Ghazal 214, Verse 6

{214,6}*

la;xt-e jigar se hai rag-e har ;xaar shaa;x-e gul
taa chand baa;G-baanii-e .sa;hraa kare ko))ii

1) from a fragment of the liver, the vein of every thorn is a rose-branch
2) how long/much would anyone do gardening of the desert?!

Notes:

taa chand : 'How many? how long? by how much?'. (Platts p.303)

Nazm:

In desert-wandering, the fragments of my liver that emerged through my tears-- through them, every single thorn has become a rose-branch. Now what remains to be done in the adornment of the desert, that anyone would continue to do gardening? (242-43)

== Nazm page 242; Nazm page 243

Bekhud Dihlavi:

He says, 'In the state of desert-wandering, the fragments of my liver dripped from my eyes in tears, and from then every single thorn in the wilderness became a rose-branch. Now what thing remains in the adornment of the desert, that anyone would become a gardener and keep increasing the decoration of the wilderness?' (301)

Bekhud Mohani:

That is, weeping and weeping blood in the desert, we've made the desert into a garden. Now how long would we weep, and to what extent would we remain lying in the desert? Our shedding of blood has had no result. (435-36)

Faruqi:

An early analysis of this verse from 'A Ghazal by Ghalib', in The Secret Mirror, 1981.

FWP:

SETS == A,B; EXCLAMATION; SUBJECT?
JIGAR: {2,1}

The rhetorical structure of this verse at once recalls {214,2}. Both verses have the same extravagant, over-the-top first line, with its depiction of some altogether extraordinary situation in the world. Then in the second line there's an inshaa))iyah exclamation, with no single clear way of connecting it to the first line. Thus the possible relationships between the lines, and readings of the verse, are manifold:

='I've already done such a lot of successful gardening in the desert-- the work is mostly over now, and it's boring; how long am I supposed to keep it up?'

='I've wasted such a lot of blood and energy and liver-fragments, 'gardening' in the desert, and without achieving any truly worthwhile results (or the results I wanted?); so maybe it's time for me to quit.'

='It's not possible to 'garden in the desert' for very long, because my blood-producing liver-fragments are so potent that pretty soon the whole desertful of thorns turns into a garden and isn't a desert any more.'

='One single fragment of my blood-producing liver suffices to turn every thorn in the desert into a rose-branch-- there isn't even time for me to start 'gardening' at all!'

='My passionate desert-wandering and suffering have already given the thorny desert a bloody radiance-- what's the need to bring in a 'gardener' to do any 'gardening'?'

The use of 'I' is just for convenience, since the verse is careful not to tell us who is speaking, who is providing the liver-fragment(s), or who might be doing the gardening. The answers to these questions that we choose will of course greatly affect the interpretation of the verse.

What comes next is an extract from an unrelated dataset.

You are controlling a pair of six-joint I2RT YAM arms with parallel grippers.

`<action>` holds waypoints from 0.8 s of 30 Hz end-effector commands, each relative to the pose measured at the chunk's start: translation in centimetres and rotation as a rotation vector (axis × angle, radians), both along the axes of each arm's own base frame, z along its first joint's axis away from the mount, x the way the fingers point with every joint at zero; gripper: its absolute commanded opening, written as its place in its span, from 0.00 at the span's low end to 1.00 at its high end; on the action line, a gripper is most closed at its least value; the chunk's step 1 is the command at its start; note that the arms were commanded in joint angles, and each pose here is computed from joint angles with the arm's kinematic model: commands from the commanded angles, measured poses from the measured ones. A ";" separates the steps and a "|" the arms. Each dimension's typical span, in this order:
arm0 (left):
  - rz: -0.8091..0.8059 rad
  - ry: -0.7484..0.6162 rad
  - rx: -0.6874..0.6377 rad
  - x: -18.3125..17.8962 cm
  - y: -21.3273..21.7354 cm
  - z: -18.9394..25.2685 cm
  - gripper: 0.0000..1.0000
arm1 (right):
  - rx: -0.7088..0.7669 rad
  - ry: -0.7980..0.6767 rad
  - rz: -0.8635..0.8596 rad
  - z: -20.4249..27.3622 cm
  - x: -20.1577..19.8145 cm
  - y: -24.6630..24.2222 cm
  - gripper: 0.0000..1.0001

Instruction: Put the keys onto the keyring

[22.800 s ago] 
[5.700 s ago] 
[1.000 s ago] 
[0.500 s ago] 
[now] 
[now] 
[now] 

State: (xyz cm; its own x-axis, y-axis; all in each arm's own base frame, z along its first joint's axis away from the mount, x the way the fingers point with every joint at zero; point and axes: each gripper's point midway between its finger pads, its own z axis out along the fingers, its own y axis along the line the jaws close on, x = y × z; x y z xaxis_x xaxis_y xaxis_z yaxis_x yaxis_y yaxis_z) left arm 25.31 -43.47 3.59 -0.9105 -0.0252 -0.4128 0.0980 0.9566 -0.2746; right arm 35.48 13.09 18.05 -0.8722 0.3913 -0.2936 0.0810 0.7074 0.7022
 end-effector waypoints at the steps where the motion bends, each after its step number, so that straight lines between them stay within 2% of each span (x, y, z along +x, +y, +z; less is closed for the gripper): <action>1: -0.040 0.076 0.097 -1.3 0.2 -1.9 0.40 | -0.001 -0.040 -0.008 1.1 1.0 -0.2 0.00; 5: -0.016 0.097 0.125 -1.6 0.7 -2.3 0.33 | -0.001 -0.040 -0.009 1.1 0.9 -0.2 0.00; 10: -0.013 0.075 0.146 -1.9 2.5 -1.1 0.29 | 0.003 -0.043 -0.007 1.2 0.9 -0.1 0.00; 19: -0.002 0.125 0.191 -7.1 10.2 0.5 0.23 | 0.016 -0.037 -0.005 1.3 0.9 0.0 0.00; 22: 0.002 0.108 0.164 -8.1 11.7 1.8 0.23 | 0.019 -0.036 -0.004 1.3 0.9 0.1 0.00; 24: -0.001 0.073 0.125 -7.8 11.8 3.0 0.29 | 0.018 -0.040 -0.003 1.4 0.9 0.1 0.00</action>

What's really most irresistible about both this verse and {214,2} is the tone of the second line-- that petulant tone, that colloquial way of expressing a sense of grievance, of sulking, of being pettish ('If you don't show up, how long am I supposed to wait?!'). Of course there are other tones in which to read the line, but this one surely has to make the reader smile every time.

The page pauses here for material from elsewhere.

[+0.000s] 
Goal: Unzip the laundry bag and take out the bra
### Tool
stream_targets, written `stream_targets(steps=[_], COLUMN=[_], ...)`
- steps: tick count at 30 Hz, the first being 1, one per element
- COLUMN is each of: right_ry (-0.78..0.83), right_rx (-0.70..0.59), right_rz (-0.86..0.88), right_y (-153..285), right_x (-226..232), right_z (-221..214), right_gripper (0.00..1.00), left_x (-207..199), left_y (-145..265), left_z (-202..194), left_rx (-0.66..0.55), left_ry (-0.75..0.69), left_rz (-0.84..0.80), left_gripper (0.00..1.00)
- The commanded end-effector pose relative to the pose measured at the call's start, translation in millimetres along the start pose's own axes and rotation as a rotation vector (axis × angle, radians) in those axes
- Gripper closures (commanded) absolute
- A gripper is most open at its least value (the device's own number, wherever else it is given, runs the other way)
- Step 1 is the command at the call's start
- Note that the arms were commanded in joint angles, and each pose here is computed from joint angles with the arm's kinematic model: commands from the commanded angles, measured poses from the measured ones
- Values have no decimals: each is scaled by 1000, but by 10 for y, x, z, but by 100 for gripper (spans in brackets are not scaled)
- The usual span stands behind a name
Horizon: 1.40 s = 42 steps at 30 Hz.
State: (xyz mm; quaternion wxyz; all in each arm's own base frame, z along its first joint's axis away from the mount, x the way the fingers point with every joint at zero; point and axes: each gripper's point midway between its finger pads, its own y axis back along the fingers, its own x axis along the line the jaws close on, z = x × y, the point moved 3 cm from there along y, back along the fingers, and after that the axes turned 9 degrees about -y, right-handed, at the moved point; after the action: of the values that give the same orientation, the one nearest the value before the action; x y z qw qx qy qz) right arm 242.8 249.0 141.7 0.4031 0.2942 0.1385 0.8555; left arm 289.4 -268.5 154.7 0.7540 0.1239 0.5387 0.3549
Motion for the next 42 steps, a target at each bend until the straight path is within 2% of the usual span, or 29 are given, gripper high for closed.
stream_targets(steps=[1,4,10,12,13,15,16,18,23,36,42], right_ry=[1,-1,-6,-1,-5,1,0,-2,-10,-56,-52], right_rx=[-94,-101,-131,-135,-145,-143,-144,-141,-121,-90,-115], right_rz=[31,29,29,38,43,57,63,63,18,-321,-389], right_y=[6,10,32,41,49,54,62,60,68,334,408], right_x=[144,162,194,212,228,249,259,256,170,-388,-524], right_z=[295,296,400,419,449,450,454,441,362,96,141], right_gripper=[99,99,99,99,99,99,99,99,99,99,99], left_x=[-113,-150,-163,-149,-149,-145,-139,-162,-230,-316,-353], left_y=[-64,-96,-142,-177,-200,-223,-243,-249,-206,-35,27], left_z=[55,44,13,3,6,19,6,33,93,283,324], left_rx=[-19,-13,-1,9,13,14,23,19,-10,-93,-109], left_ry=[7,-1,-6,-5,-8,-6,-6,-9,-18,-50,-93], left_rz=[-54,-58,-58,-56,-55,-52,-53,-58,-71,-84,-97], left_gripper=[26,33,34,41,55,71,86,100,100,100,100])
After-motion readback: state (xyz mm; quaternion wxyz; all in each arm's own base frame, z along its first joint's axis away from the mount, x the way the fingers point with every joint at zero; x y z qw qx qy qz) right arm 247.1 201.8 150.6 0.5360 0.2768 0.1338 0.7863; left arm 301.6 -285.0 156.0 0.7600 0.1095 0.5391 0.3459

In recitation, the first line always seems clunky to me-- choppy, full of consonants, full of short phrases, hard to memorize, hard to recite fluently. But then-- ah, the delight of that second line!

Compare {239x,4}, in which the lover's restless passion endows every stone-vein in the mountains with a fluttering pulse.

Compare Mir's verse about the power of the lover's blood to turn the desert into a garden: M{1056,4}.